++++ Source data ++++

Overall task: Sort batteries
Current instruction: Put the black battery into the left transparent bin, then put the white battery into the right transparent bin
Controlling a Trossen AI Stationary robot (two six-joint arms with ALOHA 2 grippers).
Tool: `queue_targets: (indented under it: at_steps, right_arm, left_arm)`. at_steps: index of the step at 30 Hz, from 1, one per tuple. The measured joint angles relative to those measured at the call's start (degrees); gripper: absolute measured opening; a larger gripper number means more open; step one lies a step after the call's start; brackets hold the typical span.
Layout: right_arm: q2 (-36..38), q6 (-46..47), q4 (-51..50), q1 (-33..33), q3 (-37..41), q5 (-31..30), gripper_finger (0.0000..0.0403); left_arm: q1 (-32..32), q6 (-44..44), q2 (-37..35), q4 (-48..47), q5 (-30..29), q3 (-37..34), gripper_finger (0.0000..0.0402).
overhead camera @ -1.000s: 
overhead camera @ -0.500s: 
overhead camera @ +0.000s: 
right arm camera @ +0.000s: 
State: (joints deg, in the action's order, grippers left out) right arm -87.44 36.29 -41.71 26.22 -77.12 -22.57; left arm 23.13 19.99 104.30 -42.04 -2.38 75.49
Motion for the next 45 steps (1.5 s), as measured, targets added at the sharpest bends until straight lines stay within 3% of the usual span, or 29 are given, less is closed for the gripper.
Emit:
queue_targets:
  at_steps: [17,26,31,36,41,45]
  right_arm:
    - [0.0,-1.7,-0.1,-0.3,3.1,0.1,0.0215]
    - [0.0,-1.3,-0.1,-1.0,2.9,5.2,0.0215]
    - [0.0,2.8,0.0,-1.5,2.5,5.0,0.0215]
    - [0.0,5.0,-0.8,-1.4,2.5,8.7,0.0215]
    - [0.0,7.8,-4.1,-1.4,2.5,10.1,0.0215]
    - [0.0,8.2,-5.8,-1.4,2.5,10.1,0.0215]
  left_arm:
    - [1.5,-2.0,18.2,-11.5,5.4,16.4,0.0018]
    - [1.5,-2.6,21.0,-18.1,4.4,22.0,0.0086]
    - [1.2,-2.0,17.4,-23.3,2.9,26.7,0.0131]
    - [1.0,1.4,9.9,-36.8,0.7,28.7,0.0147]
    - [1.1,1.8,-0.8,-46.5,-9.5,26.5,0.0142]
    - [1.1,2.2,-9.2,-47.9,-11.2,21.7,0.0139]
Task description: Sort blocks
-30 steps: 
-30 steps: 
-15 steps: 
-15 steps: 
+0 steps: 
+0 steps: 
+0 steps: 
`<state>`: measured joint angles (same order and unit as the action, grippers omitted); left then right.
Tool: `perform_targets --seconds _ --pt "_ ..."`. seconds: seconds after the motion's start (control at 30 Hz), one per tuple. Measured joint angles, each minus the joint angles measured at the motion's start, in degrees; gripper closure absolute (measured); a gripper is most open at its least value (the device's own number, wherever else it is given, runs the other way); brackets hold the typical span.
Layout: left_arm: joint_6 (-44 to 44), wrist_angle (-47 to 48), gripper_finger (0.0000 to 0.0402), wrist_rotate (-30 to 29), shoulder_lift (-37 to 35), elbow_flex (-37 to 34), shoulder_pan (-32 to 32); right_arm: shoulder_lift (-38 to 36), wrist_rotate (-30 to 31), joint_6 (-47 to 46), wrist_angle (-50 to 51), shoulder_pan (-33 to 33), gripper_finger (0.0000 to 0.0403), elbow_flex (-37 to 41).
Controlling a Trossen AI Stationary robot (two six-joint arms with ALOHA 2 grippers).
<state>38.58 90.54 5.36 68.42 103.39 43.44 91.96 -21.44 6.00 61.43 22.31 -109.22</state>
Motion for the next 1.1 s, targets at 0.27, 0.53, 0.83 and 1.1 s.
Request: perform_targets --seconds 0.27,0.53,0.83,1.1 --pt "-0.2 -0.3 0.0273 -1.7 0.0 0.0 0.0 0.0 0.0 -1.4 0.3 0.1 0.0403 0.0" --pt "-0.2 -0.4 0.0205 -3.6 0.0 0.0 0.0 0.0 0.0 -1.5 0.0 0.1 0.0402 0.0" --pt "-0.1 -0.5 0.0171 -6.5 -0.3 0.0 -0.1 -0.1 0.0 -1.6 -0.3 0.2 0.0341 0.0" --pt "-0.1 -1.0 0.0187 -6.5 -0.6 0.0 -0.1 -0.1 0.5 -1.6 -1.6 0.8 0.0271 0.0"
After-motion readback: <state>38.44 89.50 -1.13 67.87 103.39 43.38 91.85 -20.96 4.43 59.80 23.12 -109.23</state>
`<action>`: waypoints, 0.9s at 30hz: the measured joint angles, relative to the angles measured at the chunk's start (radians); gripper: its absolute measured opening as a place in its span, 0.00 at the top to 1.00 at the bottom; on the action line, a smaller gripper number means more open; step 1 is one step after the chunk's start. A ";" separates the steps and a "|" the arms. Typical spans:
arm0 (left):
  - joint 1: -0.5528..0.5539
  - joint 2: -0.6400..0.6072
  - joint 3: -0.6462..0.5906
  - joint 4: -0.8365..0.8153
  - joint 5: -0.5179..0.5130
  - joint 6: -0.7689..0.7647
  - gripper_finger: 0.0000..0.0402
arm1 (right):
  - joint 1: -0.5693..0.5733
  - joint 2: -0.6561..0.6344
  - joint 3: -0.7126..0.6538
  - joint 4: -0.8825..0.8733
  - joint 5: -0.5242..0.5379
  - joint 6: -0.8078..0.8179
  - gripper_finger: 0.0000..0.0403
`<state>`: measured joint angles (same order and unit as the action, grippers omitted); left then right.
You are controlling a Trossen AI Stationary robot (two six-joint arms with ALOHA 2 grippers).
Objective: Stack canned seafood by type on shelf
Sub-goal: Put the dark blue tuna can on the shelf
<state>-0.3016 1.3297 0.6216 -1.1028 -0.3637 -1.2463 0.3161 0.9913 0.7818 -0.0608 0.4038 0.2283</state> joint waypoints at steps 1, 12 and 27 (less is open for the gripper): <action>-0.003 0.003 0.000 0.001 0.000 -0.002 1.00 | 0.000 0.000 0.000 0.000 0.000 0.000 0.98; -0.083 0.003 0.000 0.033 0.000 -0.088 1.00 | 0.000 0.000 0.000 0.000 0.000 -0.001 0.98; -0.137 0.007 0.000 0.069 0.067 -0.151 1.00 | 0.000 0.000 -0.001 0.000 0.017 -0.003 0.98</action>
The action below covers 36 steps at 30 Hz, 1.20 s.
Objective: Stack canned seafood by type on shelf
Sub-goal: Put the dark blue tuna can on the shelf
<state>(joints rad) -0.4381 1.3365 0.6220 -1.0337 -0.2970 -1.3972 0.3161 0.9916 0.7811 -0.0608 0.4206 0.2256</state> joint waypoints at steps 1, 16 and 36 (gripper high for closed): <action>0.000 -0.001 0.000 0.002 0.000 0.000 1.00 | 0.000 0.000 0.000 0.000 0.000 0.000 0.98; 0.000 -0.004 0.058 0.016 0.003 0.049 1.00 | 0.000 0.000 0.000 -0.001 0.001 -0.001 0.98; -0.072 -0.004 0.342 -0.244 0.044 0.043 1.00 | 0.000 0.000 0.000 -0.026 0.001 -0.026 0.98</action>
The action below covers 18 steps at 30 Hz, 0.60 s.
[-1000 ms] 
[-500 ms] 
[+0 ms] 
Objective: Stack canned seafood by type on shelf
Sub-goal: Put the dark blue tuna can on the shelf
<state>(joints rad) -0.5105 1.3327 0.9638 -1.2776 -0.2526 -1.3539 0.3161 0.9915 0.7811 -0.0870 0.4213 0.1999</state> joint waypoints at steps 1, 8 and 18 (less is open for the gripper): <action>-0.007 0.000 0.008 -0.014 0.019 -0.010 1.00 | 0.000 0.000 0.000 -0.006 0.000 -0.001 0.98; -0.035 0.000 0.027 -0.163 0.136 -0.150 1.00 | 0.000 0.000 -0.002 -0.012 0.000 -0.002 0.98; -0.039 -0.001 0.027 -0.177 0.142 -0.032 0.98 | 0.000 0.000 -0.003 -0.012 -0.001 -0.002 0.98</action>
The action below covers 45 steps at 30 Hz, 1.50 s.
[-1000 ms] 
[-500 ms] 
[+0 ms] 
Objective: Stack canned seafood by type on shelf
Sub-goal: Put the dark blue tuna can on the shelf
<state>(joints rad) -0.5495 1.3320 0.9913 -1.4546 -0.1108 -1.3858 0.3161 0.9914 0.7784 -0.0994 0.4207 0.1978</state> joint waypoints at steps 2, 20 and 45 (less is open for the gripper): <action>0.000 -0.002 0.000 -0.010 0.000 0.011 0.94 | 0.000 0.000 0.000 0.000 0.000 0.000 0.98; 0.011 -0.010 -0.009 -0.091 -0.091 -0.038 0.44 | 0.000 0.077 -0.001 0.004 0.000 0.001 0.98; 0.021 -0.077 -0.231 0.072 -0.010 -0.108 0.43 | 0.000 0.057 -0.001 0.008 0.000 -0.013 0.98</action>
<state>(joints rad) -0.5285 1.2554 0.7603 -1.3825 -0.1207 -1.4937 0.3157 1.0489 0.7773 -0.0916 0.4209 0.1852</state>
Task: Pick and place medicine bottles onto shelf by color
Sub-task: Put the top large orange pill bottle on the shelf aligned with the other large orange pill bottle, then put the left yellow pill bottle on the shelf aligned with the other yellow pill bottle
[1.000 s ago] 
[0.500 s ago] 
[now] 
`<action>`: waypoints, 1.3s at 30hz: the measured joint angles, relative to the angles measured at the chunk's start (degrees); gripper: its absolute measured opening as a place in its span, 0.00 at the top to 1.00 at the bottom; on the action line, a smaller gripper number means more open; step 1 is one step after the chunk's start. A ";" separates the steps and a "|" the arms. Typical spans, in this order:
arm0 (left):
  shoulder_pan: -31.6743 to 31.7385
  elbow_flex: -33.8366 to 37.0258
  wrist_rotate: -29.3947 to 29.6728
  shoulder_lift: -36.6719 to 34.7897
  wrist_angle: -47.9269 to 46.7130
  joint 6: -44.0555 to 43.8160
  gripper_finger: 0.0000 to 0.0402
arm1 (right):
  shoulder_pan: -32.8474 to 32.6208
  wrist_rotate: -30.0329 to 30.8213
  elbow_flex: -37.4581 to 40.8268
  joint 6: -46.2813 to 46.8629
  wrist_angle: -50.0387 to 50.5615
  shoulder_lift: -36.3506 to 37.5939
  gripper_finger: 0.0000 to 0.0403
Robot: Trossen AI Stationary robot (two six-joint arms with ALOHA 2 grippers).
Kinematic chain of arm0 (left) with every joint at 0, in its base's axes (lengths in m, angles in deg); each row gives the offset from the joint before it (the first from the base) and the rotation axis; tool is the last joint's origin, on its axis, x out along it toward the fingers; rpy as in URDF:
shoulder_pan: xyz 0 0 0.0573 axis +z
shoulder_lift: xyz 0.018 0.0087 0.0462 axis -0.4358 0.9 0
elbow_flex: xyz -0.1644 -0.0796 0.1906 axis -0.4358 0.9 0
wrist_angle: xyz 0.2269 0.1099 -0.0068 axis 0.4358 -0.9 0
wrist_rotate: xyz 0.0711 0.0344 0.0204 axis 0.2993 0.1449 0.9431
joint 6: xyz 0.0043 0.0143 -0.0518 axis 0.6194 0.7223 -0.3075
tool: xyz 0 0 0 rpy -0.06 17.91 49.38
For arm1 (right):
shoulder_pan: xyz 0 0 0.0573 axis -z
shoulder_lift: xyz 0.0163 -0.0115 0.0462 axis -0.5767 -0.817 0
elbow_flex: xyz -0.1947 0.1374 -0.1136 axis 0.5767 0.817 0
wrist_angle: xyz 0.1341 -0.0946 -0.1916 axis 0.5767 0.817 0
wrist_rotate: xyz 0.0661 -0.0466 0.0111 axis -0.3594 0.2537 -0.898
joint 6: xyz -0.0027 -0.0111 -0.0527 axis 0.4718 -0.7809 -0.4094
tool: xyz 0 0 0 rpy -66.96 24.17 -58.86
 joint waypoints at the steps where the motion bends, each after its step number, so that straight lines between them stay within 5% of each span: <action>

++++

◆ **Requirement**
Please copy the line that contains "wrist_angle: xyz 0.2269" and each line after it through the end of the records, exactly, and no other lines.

◆ **Expected output**
wrist_angle: xyz 0.2269 0.1099 -0.0068 axis 0.4358 -0.9 0
wrist_rotate: xyz 0.0711 0.0344 0.0204 axis 0.2993 0.1449 0.9431
joint 6: xyz 0.0043 0.0143 -0.0518 axis 0.6194 0.7223 -0.3075
tool: xyz 0 0 0 rpy -0.06 17.91 49.38
For arm1 (right):
shoulder_pan: xyz 0 0 0.0573 axis -z
shoulder_lift: xyz 0.0163 -0.0115 0.0462 axis -0.5767 -0.817 0
elbow_flex: xyz -0.1947 0.1374 -0.1136 axis 0.5767 0.817 0
wrist_angle: xyz 0.1341 -0.0946 -0.1916 axis 0.5767 0.817 0
wrist_rotate: xyz 0.0661 -0.0466 0.0111 axis -0.3594 0.2537 -0.898
joint 6: xyz -0.0027 -0.0111 -0.0527 axis 0.4718 -0.7809 -0.4094
tool: xyz 0 0 0 rpy -66.96 24.17 -58.86
 joint waypoints at the steps where the motion bends, each after its step number, so that straight lines between them stay within 5% of each span: <action>

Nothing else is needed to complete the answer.